Transformed colonies appeared in a week, and independent colonies were maintained on selection medium. The hygromycin resistant colonies were then cultured in liquid BBM supplementing hygromycin (40 μg/mL) at 25 °C with agitation on a gyratory shaker (150 rpm) without aeration under 55–60 μmol photons m⁻² s⁻¹ illumination with a photocycle of 12 h light/12 h dark.

Total RNA and genomic DNA of transgenic A. convolutus were extracted as described in our previous reports [46,47]. Putative transformed lines were initially screened by PCR, which was performed with two set of primers: gus-F (5′-ACCGAAGTTCATGCCAGTCCAGCG-3′) and gus-R (5′-ATGTCACGCCGTATGTTATTGCCG-3′) specific to β-glucuronidase (gusA) gene to amplify a 1433-bp fragment, and hpt-F (5′-AGCTGCGCCGATGGTTTCTACAA-3′) and hpt-R (5′-ATCGCCT CGCTCCAGTCAATG-3′) to amplify a 509-bp fragment of the hygromycin phosphotransferase (hpt) gene.

The transformed lines were also analyzed by Southern hybridization. Approximately 15 μg of genomic DNA was digested with EcoRI overnight, electrophoresed on 0.8% (w/v) agarose gel. The DNA was then overnight transferred by capillarity onto nylon membrane (Hybond N⁺, Amersham Bioscience) with 0.4 N NaOH, and autocrosslinked by UV-crosslinker (Ultra-Violet Products, UK) at the wavelength of 254 nm for 2 min. The membrane with cross-linked DNA was prehybridized at 50 °C for 2 h before hybridized at 55 °C overnight using the biotin-labelled gusA gene fragment as probe. This probe was prepared by PCR amplification of the gusA gene using gus-F and gus-R primers and incorporating biotin-14-dCTP. The hybridized membrane was washed twice with low stringency washing solution (2× SSC, 0.1% (w/v) SDS) for 15 min, and twice with medium stringency washing solution (0.5× SSC, 0.1% (w/v) SDS) for 30 min at 65 °C. The membrane was exposed to X-ray film (Kodak Medical X-ray Film, Kodak) in an X-ray cassette before developing the film for signal visualization.

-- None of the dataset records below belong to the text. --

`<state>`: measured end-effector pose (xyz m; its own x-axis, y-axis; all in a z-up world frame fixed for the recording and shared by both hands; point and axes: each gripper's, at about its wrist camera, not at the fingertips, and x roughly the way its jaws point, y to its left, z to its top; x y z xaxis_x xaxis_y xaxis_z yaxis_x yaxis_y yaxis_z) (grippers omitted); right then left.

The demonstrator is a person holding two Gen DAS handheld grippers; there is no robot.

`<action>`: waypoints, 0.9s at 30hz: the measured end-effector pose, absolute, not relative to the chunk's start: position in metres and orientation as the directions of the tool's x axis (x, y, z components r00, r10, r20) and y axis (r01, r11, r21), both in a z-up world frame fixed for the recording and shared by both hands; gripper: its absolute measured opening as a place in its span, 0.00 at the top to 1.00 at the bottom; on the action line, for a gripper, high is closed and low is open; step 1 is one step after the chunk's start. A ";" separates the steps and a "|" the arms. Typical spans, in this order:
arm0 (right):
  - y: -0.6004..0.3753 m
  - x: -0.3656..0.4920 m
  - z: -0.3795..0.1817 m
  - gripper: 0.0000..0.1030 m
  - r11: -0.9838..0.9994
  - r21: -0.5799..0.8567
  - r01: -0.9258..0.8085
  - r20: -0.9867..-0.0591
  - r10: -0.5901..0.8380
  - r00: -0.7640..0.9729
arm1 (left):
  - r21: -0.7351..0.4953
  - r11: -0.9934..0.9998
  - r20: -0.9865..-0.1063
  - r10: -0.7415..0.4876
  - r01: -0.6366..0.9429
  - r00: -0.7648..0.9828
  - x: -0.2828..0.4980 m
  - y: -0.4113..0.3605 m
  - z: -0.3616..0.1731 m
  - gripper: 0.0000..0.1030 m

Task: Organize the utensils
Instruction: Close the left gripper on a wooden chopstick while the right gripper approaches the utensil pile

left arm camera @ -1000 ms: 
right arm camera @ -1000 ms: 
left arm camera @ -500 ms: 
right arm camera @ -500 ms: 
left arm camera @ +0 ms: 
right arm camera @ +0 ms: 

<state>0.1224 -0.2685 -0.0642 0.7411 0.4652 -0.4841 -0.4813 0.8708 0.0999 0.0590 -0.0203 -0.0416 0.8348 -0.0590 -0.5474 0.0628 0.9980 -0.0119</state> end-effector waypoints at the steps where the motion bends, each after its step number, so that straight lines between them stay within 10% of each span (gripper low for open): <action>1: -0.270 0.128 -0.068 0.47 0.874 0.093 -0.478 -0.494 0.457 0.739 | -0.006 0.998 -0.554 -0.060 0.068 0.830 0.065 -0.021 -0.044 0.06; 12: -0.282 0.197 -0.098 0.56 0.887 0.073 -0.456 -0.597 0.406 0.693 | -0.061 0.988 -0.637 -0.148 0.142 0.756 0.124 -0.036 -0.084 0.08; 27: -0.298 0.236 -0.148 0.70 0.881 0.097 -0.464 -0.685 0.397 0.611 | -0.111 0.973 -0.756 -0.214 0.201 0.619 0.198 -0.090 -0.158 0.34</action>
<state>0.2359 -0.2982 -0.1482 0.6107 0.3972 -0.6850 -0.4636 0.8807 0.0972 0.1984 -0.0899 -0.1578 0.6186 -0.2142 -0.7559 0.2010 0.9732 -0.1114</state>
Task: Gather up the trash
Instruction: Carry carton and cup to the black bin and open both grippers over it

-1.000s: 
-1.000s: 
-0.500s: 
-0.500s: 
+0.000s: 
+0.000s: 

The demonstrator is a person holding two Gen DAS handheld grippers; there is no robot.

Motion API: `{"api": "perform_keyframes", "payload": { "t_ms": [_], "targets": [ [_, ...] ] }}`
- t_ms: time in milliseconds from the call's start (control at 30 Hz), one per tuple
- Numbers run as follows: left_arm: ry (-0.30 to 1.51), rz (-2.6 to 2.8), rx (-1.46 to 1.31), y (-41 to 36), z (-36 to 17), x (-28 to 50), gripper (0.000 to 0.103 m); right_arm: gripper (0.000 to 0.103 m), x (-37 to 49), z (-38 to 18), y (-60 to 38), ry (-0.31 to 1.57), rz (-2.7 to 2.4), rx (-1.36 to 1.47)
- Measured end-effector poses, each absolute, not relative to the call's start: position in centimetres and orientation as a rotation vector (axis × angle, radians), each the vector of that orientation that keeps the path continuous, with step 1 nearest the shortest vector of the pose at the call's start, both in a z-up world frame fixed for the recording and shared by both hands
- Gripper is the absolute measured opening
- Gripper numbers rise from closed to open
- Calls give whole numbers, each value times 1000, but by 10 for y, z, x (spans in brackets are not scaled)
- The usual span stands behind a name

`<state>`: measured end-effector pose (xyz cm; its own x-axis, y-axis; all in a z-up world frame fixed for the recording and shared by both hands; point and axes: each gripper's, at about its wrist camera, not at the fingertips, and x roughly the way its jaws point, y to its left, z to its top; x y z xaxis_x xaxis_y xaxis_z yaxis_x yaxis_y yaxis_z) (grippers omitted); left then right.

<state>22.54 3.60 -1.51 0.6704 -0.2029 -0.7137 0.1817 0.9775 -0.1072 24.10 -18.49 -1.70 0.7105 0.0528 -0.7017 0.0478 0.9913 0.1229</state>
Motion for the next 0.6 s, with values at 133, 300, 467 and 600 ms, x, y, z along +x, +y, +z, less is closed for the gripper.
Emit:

For Northern hybridization analysis, approximately 15 μg of total RNA from selected transformed lines was denatured and separated in 1.2% (w/v) agarose gel containing 6% (v/v) formaldehyde followed by staining with ethidium bromide. The RNA samples was then transferred overnight by capillarity with 10× SSC buffer onto nylon membrane (Hybond N⁺, Amersham Bioscience) and autocrosslinked by UV-crosslinker (Ultra-Violet Products, UK) at the wavelength of 254 nm for 2 min. The blotted membrane was hybridized at 67 °C overnight with the labeled probe for gusA gene prepared by PCR incorporation of biotin-14-dCTP. The hybridized membrane was washed twice with 2× SSC, 0.1% (w/v) SDS for 15 min, and twice with 0.5× SSC, 0.1% (w/v) SDS for 30 min at 67 °C. The membrane was exposed to X-ray film (Kodak Medical X-ray Film, Kodak) in an X-ray cassette before developing the film for signal visualization.